Claudio Menni, Gardo Mongardo

01-08-2007
Consigli di lettura, di Carlo D'Amicis

Quando lavori in un posto come Fahrenheit (la trasmissione sui libri di Radio 3), e ogni mattina trovi sulla scrivania nuove pile di volumi, e ti basta una telefonata per ricevere la copia che ti serve, e devi leggere pagine e pagine ogni giorno, il tuo rapporto con i libri finisce con l’assomigliare a quello che un attore porno ha (immagino) con il sesso: devi ciò ridisegnare una passione. Inventarti un percorso alternativo per accedere al piacere. O magari recuperarne certe antiche seduzioni.
Ciò che Rocco Siffredi potrebbe trovare emozionante (e perfino trasgressivo) in una passeggiata mano nella mano, o in un corteggiamento a lume di candela, io lo vivo entrando di soppiatto in una libreria, superando gli scaffali di Rizzoli, Einaudi o Mondadori, e andando ad annusare (in senso metaforico, però anche realistico – ché tra i criteri di Fahrenheit non potrei invocare l’odore della carta, ma nel mio feticismo personale invece sì) le edizioni che più fanno fatica ad aggiudicarsi la vetrina, le recensioni sull’Espresso, e talvolta (sebbene, dell’assenza di pregiudizi e di larvate connivenze, la redazione del programma si faccia un punto d’onore) anche lo spazio del libro del giorno a Fahrenheit.
E’ qui, nel retrobottega, che libero i miei ormoni di lettore. Ed è qui - dove gli incontri sono meno banali, più rischiosi, ma in certi casi davvero sorprendenti - che vi invito a raggiungermi con la valigia da portare in vacanza.
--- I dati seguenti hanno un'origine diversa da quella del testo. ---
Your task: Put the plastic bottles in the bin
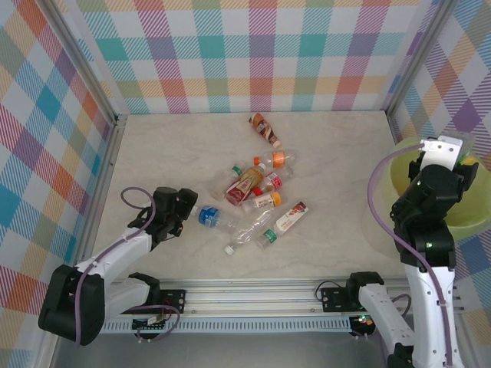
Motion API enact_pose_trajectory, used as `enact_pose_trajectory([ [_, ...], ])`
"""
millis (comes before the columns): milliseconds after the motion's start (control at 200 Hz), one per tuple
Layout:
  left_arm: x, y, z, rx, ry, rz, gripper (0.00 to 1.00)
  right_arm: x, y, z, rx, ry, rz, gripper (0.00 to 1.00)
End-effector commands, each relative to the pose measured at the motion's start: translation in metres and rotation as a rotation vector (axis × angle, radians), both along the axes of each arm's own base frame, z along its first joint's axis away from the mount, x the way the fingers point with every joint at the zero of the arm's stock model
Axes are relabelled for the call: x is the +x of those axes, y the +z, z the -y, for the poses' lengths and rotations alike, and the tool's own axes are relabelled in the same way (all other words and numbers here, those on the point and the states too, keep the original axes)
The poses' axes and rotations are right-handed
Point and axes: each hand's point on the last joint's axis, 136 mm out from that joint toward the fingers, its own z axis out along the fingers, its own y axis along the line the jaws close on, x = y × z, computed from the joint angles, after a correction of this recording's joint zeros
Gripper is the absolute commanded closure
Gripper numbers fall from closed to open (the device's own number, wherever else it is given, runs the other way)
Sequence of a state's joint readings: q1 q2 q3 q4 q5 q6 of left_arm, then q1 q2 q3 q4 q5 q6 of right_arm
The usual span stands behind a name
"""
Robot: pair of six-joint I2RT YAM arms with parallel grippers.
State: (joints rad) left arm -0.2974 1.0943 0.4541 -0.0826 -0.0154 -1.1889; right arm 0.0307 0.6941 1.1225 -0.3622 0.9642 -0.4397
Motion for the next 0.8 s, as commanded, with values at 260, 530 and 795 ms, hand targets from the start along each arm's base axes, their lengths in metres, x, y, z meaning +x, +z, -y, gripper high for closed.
enact_pose_trajectory([
  [260,0.012,0.016,0.002,0.010,-0.019,0.013,0.00,-0.010,-0.052,0.062,0.107,-0.283,-0.042,0.53],
  [530,0.011,0.015,0.004,0.001,-0.025,0.008,0.00,-0.015,-0.075,0.082,0.161,-0.375,-0.070,0.18],
  [795,0.012,0.014,0.010,0.007,-0.077,-0.017,0.00,-0.007,-0.084,0.072,0.299,-0.316,-0.096,0.01],
])
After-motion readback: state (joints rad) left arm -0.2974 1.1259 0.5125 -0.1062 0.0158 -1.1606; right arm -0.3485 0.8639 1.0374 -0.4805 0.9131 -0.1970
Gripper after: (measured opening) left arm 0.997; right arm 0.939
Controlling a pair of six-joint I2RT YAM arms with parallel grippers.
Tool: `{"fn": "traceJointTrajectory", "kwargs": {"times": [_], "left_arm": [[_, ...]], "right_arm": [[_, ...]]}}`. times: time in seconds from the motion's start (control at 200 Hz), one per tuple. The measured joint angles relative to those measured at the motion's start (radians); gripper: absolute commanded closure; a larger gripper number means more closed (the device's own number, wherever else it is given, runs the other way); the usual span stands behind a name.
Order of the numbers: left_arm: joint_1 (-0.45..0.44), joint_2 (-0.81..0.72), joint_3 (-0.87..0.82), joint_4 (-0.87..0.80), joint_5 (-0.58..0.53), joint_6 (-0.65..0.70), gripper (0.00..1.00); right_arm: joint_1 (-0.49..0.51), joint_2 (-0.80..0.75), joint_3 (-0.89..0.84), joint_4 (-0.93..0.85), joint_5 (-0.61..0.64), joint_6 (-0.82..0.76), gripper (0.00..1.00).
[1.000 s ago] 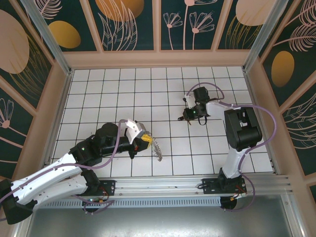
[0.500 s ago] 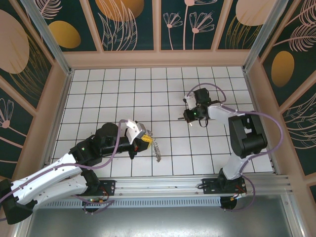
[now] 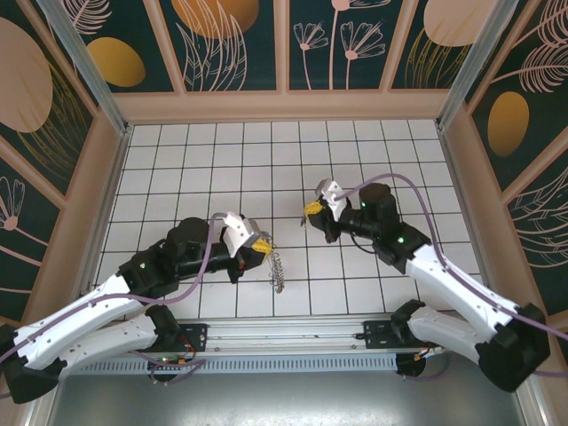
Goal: Put the keys on the keyring
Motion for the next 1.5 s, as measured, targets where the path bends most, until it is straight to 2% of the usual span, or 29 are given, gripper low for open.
{"fn": "traceJointTrajectory", "kwargs": {"times": [0.265, 0.581, 0.941, 1.501], "left_arm": [[0.000, -0.036, 0.050, -0.026, 0.046, 0.095, 1.00], [0.000, -0.004, 0.053, -0.041, 0.107, 0.154, 1.00], [0.000, -0.019, 0.042, -0.040, 0.219, 0.181, 1.00], [0.000, -0.013, 0.042, -0.040, 0.245, 0.180, 1.00]], "right_arm": [[0.156, -0.129, 0.000, 0.014, -0.095, -0.011, 1.00], [0.310, -0.154, -0.004, 0.015, -0.086, -0.011, 1.00], [0.341, -0.154, -0.025, 0.016, -0.062, -0.011, 1.00], [0.381, -0.148, -0.013, 0.007, -0.066, -0.015, 1.00]]}}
E pazienza se, tra costumi da bagno e creme abbronzanti, lo spazio che rimane per i libri non è ampio: quelli che vi suggerisco sono concentrati di letteratura; e il talento dei loro autori si espande a macchia d’olio nelle menti di chi legge, ma non sbrodola mai oltre la pagina che serve.
Un poema civile, per cominciare: l’ha scritto Aurelio Picca (L’Italia è morta, io sono l’Italia, Edizioni L’Obliquo), epitaffio di dolore e d’amore, di pena e di antica fierezza per un paese che - esalando come Italia - sembra chiedere in punto di morte a chi lo vive il coraggio di dirsi italiano (“Così l’Italia è morta. Mia madre è morta. Ma io sono dio perché sono l’Italia”, si conclude).
Poi un romanzo ribelle nella lingua e - seppure in modo obliquo, un po’ passivo - nel personaggio che lo anima (Gardo Mongardo, Manni Editori); viaggio di non-formazione di un picaro dei nostri tempi che, dalla provincia italica, si trova catapultato senza arte né parte tra i fasti di un party a Cannes, la miseria di una favelas brasiliana, le mille luci di New York; e tutto - proprio perché senza arte né parte -, tutto supera ammaccandosi ma senza mai soccombere, con una divina idiozia quasi dostoevskiana che si esprime in un linguaggio promiscuo e contaminato alla Celine. Lo ha scritto Claudio Menni, questo piccolo gioiello che certo non si fa ricordare solo per la curiosa assonanza tra l’autore e la sua casa editrice.
C’è una morbosa dissonanza, invece, nelle protagoniste femminili dell’ultimo romanzo di Mary Morris (Revenge, Leconte), morboso intreccio tra due donne - l’una scrittrice di successo, l’altra meno fortunata pittrice - forse amiche, più probabilmente nemiche, sicuramente complici nell’esplorare i torbidi percorsi della creazione artistica: se siete stanchi dello stereotipo dello scrittore saggio e flautato, che scrive con il gatto sulle ginocchia e un’aureola di luce intorno alla testa, questo libro può rivelarvi che lavoro sporco sia tradurre in parole le proprie ossessioni.
Ora vi saluto: non so quanto siano lunghe le vostre ferie, e quanto altro tempo vi rimarrà per la lettura. Diciamo, per finire, che - se ne avete voglia, se avrete tempo - avviandovi all’uscita potete cogliere a pieni mani dal catalogo di Minimum. Che se ho sbagliato io, là non si sbaglia di sicuro. Buone vacanze. Carlo D’Amicis.